Re: [PATCH][RFC][x86] Fix PR91154, add SImode smax, allow SImode add in SSE regs

On Sun, 4 Aug 2019, Uros Bizjak wrote:

> On Sun, Aug 4, 2019 at 7:23 PM Jakub Jelinek <> wrote:
> >
> > On Sun, Aug 04, 2019 at 07:11:01PM +0200, Uros Bizjak wrote:
> > > Yes, the approach looks OK to me. It makes chain building mode
> > > agnostic, and the chain building can be used for
> > > a) DImode x86_32 (as is now), but maybe 64bit minmax operation can be added.
> > > b) SImode x86_32 and x86_64 (this will be mainly used for SImode
> > > minmax and surrounding SImode operations)
> > > c) DImode x86_64 (also, mainly used for DImode minmax and surrounding
> > > DImode operations)
> > >
> > > > Still need help with the actual patterns for minmax and how the splitters
> > > > should look like.
> > >
> > > Please look at the attached patch. Maybe we can add memory_operand as
> > > operand 1 and operand 2 predicate, but let's keep things simple for
> > > now.
> >
> > Shouldn't it be used also for p{min,max}ud rather than just p{min,max}sd?
> > What about p{min,max}{s,u}{b,w,q}?  Some of those are already in SSE.
> Sure, unsigned ops will also be added. I just went through the
> Richard's patch and looked for RTXes that Richard's patch handles. I'm
> not sure about HImode and QImode minmax operations. While these can be
> added, we would need to re-run STV in HImode and QImode - I wonder if
> it is worth.

I think we can always extend later, for now I'm trying to do {SI,DI}mode
only, but yes, u{min,max} would be nice to not miss.
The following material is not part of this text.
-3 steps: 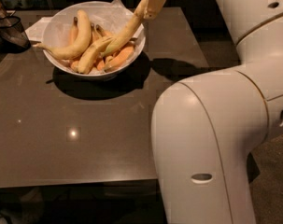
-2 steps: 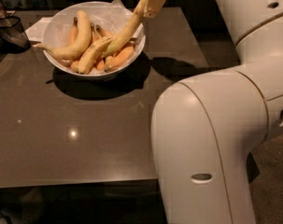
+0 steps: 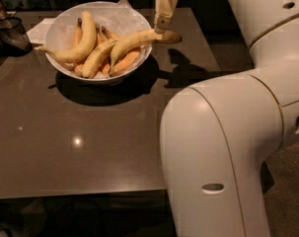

> > If the conversion of the chain fails, couldn't the STV pass split those
> > SImode etc. min/max patterns into code with branches, rather than turn it
> > into cmovs?
> Since these patterns require SSE4.1, we are sure that we can split
> back to cmov. But IMO, cmov/jcc issue is orthogonal to minmax
> conversion and should be handled by some other machine-specific pass
> that would
> analyse cmove insertion and eventually split unwanted cmoves back to
> jcc (based on some yet unknown metrics). Please note that there is no
> definite proof that it is beneficial to convert cmoves to jcc for all
> x86 targets.

I guess a tunable plus (micro-)benchmarking could make this decision.
But yes, this is largely independent - and if we split to jumps
then RTL if-conversion will happily turn it back to cmoves anyway.